▸ THE PROBLEM
Copy each entry below exactly. No images.

[Data entries]

· · ·

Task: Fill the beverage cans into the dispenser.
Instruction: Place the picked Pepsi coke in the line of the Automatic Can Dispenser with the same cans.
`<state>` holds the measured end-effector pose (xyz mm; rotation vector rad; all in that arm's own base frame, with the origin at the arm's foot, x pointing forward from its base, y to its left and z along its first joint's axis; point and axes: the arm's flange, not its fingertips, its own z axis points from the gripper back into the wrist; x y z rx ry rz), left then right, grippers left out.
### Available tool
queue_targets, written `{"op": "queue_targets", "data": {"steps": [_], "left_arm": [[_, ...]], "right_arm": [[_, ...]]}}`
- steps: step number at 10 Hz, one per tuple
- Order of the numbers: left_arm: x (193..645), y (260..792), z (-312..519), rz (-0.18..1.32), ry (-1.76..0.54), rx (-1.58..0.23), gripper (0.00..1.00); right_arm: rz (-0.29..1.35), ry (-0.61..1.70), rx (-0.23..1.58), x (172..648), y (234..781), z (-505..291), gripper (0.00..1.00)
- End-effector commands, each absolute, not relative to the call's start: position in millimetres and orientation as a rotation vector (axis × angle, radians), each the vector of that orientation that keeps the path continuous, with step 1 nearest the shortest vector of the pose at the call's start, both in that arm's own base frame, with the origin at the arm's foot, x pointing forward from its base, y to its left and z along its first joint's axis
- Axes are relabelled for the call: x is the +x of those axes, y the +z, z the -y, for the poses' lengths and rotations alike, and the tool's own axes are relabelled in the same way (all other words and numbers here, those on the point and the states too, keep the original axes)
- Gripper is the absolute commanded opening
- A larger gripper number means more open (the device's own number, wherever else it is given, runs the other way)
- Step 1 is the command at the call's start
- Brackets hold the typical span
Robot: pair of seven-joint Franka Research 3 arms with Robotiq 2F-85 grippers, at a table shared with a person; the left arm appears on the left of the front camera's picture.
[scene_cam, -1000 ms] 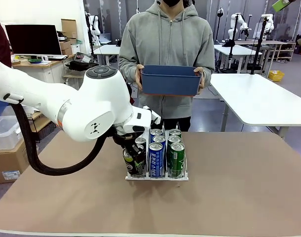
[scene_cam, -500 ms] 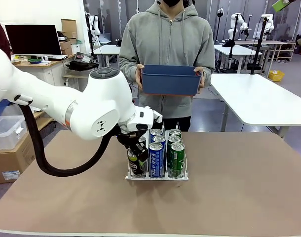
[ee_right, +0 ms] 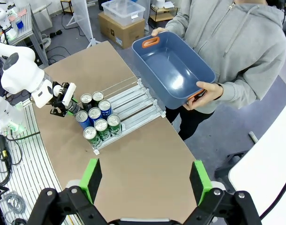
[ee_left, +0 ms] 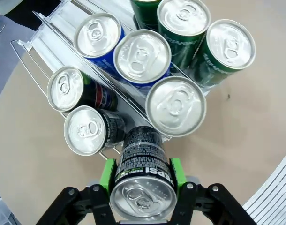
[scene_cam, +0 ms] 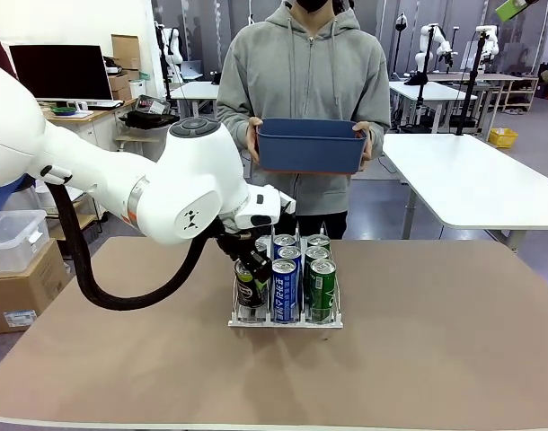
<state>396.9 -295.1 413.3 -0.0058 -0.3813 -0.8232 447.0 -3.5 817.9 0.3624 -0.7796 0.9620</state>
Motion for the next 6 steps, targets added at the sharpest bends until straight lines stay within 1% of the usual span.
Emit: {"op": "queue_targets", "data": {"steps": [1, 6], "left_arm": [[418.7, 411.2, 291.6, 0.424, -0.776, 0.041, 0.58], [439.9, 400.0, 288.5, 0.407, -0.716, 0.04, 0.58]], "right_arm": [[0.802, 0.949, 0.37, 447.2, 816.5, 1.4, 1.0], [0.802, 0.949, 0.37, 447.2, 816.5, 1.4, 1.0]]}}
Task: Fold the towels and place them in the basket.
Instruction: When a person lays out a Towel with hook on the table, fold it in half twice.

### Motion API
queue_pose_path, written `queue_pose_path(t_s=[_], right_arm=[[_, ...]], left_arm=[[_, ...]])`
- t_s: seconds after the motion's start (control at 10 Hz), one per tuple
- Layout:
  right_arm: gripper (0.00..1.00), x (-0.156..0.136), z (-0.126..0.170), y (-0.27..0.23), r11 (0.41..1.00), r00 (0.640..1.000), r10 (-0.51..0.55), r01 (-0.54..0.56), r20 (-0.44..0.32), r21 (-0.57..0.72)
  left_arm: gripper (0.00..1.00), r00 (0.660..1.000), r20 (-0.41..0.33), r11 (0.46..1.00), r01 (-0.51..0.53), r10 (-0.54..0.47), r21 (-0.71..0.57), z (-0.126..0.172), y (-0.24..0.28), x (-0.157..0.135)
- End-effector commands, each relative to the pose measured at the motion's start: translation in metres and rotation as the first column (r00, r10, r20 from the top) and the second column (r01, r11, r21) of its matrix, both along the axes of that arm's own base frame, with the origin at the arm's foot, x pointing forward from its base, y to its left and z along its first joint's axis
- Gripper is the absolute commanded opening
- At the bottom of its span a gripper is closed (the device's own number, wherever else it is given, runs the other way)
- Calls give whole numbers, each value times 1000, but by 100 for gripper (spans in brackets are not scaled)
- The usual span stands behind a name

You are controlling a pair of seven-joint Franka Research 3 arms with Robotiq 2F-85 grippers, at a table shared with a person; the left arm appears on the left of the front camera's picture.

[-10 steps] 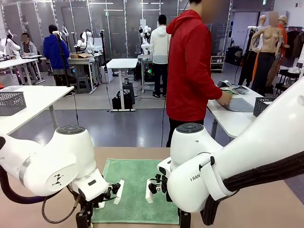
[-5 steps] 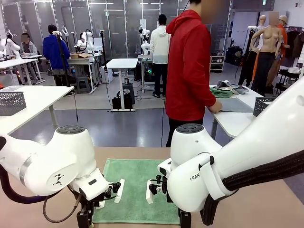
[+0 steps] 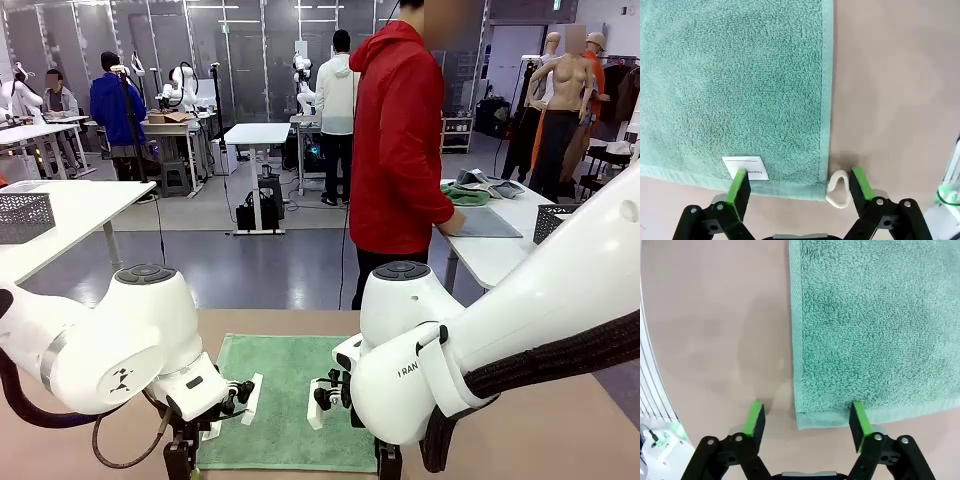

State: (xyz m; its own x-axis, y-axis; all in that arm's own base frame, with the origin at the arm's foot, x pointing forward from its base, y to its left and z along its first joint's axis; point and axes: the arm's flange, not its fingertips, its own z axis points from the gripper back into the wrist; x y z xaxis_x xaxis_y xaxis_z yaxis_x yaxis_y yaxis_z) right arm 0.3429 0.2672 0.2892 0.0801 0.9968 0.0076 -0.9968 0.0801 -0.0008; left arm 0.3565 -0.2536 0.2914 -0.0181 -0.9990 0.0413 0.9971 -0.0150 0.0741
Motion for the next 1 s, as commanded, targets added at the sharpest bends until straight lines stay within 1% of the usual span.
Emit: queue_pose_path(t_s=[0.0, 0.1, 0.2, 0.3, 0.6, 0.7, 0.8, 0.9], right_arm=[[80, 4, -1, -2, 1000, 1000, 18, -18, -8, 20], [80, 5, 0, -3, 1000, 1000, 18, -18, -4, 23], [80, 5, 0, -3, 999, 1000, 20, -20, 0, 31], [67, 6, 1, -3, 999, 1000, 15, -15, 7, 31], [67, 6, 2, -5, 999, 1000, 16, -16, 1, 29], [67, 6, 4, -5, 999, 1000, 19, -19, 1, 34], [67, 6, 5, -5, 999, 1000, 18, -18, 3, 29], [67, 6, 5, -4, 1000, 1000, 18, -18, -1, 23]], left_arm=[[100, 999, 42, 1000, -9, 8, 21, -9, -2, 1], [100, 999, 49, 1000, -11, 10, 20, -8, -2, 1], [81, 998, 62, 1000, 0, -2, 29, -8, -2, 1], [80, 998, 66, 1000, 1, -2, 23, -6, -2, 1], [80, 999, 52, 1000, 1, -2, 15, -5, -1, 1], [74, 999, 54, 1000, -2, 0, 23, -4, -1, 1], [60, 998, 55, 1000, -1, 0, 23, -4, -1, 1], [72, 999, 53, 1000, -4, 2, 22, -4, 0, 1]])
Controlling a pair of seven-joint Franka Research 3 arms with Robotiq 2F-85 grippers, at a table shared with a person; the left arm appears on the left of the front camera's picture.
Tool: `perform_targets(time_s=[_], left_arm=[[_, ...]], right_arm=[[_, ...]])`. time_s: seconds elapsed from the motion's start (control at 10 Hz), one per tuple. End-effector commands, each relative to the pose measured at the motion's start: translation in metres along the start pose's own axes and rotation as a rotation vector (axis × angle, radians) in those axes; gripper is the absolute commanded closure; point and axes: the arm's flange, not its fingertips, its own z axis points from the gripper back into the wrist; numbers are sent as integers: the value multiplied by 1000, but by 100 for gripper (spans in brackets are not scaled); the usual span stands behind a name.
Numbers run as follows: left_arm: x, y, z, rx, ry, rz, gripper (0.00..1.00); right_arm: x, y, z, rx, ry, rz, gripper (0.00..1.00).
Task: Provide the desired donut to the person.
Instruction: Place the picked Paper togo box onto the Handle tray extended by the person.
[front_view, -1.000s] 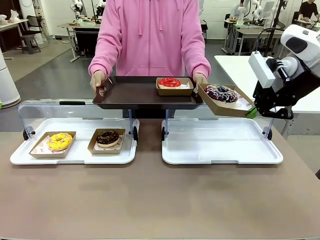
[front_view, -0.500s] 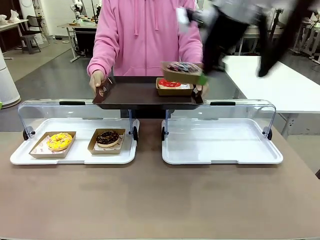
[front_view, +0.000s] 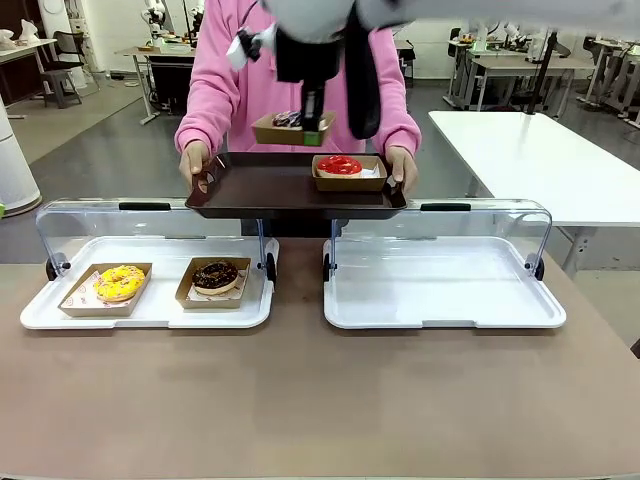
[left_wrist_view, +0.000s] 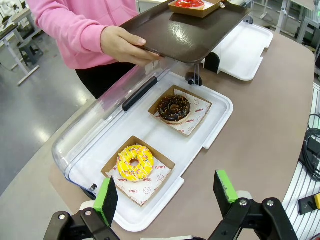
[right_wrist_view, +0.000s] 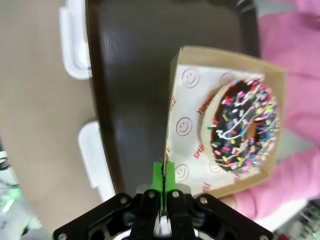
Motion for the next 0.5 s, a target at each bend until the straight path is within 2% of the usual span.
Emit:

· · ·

▸ ANSWER FOR THIS EXERCISE
Task: Fill the beverage cans into the dispenser.
Instruction: Place the picked Pepsi coke in the line of the Automatic Can Dispenser with the same cans.
`<state>` holds the measured end-effector pose (xyz mm; rotation vector rad; all in that arm's own base frame, with the origin at the arm's foot, x pointing forward from its base, y to its left and z along its first joint's axis; point and axes: the arm's flange, not its fingertips, its own z axis points from the gripper back into the wrist; x y z rx ry rz), left then right, grippers left out.
### Available tool
queue_targets, written `{"op": "queue_targets", "data": {"steps": [_], "left_arm": [[_, ...]], "right_arm": [[_, ...]]}}`
- steps: step number at 10 Hz, one per tuple
- Order of the numbers: left_arm: x (193..645), y (260..792), z (-312..519), rz (-0.18..1.32), ry (-1.76..0.54), rx (-1.58..0.23), gripper (0.00..1.00); right_arm: rz (-0.29..1.35), ry (-0.61..1.70), rx (-0.23..1.58), x (172..648), y (234..781), z (-505..291), gripper (0.00..1.00)
- End-effector commands, each absolute, not relative to the call's start: position in millimetres and orientation as a rotation vector (axis × angle, radians), each the vector of that orientation that keeps the path continuous, with step 1 nearest the shortest vector of the pose at the call's start, both in that arm's own base frame, with the origin at the arm's foot, x pointing forward from its base, y to its left and z along its first joint's axis
- Axes are relabelled for the call: x is the +x of those axes, y the +z, z the -y, for the poses' lengths and rotations alike, and the tool's own axes are relabelled in the same way (all other words and numbers here, those on the point and the states too, keep the original axes)
- Gripper is the absolute commanded opening
- A larger gripper number means more open (the device's own number, wherever else it is given, runs the other way)
- Step 1 is the command at the call's start
- Brackets hold the typical span
Robot: pair of seven-joint Franka Research 3 arms with Robotiq 2F-85 grippers, at a table shared with a person; the left arm appears on the left of the front camera's picture.
[scene_cam, -1000 ms] 
[scene_cam, -500 ms] 
[ee_right, +0 ms] 
[ee_left, +0 ms] 
[scene_cam, +0 ms] 
<state>396.9 -295.1 413.3 -0.0058 -0.3813 -0.8232 447.0 -3.5 817.9 0.3624 -0.7796 0.9620</state>
Motion for the next 6 steps, targets added at the sharpest bends until straight lines stay within 1% of the usual span.
Emit: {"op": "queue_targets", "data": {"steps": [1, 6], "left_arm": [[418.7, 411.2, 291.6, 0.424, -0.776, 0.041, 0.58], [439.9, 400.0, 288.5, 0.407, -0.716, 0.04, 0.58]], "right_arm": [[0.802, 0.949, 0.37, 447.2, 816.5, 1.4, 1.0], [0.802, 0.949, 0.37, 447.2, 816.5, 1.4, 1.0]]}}
Task: Fold the towels and place them in the basket.
Instruction: When a person lays out a Towel with hook on the table, fold it in half twice.

### Motion API
queue_pose_path, written `queue_pose_path(t_s=[_], right_arm=[[_, ...]], left_arm=[[_, ...]])`
- t_s: seconds after the motion's start (control at 10 Hz), one per tuple
- Layout:
  right_arm: gripper (0.00..1.00), x (-0.156..0.136), z (-0.126..0.170), y (-0.27..0.23), r11 (0.41..1.00), r00 (0.640..1.000), r10 (-0.51..0.55), r01 (-0.54..0.56), r20 (-0.44..0.32), r21 (-0.57..0.72)
  left_arm: gripper (0.00..1.00), r00 (0.660..1.000), r20 (-0.41..0.33), r11 (0.46..1.00), r01 (-0.51..0.53), r10 (-0.54..0.47), r21 (-0.71..0.57), z (-0.126..0.172), y (-0.24..0.28), x (-0.157..0.135)
- End-effector commands, each relative to the pose measured at the motion's start: translation in metres and rotation as the first column (r00, r10, r20 from the top) and the second column (r01, r11, r21) of its matrix, both along the axes of that arm's own base frame, with the origin at the arm's foot, x pointing forward from its base, y to its left and z along its first joint's axis
- Gripper is the absolute commanded opening
- At the bottom of its span a gripper is closed (the device's own number, wherever else it is given, runs the other way)
- Calls give whole numbers, each value times 1000, but by 100 for gripper (spans in brackets are not scaled)
- The usual span stands behind a name

You are controlling a pair of seven-joint Franka Research 3 arms with Robotiq 2F-85 grippers, at a table shared with a person; the left arm appears on the left of the front camera's picture.

[-10 steps] 
[-5 steps] 
[+0 steps] 

State: (xyz m; its own x-axis, y-axis; all in that arm's own base frame, with the origin at the arm's foot, x pointing forward from its base, y to its left and z along its first joint's axis; point and axes: the arm's flange, not its fingertips, its own z axis points from the gripper back into the wrist; x y z xaxis_x xaxis_y xaxis_z yaxis_x yaxis_y yaxis_z) right arm 0.3429 0.2672 0.2892 0.0801 0.9968 0.0076 -0.9968 0.0801 -0.0008; left arm 0.3565 -0.2536 0.2914 -0.0181 -0.9990 0.0413 0.9971 -0.0150 0.0741
Motion for the next 1 s, as commanded, targets added at the sharpest bends until straight lines stay within 1% of the usual span.
Emit: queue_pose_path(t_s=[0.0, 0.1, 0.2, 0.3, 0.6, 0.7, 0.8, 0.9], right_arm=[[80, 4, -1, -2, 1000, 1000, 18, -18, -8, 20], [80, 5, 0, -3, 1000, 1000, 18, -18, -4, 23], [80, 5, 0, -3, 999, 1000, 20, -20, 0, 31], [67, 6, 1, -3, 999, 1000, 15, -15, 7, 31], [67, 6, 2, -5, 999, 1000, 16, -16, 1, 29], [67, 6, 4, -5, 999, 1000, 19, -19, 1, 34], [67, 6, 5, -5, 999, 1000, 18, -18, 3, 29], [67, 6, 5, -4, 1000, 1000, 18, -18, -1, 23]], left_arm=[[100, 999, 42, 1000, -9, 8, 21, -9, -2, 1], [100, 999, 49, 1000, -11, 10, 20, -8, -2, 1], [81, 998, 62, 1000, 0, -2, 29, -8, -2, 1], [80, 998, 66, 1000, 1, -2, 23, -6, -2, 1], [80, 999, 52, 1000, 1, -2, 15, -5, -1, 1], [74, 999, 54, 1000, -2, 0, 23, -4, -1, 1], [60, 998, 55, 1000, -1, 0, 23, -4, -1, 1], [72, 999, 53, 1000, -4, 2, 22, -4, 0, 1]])
Controlling a pair of seven-joint Franka Research 3 arms with Robotiq 2F-85 grippers, at a table shared with a person; the left arm appears on the left of the front camera's picture.
Tool: `perform_targets(time_s=[_], left_arm=[[_, ...]], right_arm=[[_, ...]])`. time_s: seconds elapsed from the motion's start (control at 10 Hz), one per tuple. End-effector commands, each relative to the pose measured at the motion's start: translation in metres along the start pose's own axes and rotation as a rotation vector (axis × angle, radians) in those axes; gripper is the absolute commanded closure; point and axes: the arm's flange, not its fingertips, its own z axis points from the gripper back into the wrist; numbers are sent as integers: the value multiplied by 1000, but by 100 for gripper (spans in brackets are not scaled); the usual span stands behind a name.
Numbers run as follows: left_arm: x, y, z, rx, ry, rz, gripper (0.00..1.00); right_arm: x, y, z, rx, ry, rz, gripper (0.00..1.00).
Task: Provide the desired donut to the person.
Instruction: Place the picked Paper togo box onto the Handle tray extended by the person.
[front_view, -1.000s] 
[front_view, -0.500s] 
[front_view, +0.000s] 
[left_wrist_view, +0.000s] 
[right_wrist_view, +0.000s] 
Motion for the next 0.5 s, a target at each bend until the straight path is within 2% of the usual span.
Emit:

There's nothing left to add to the output.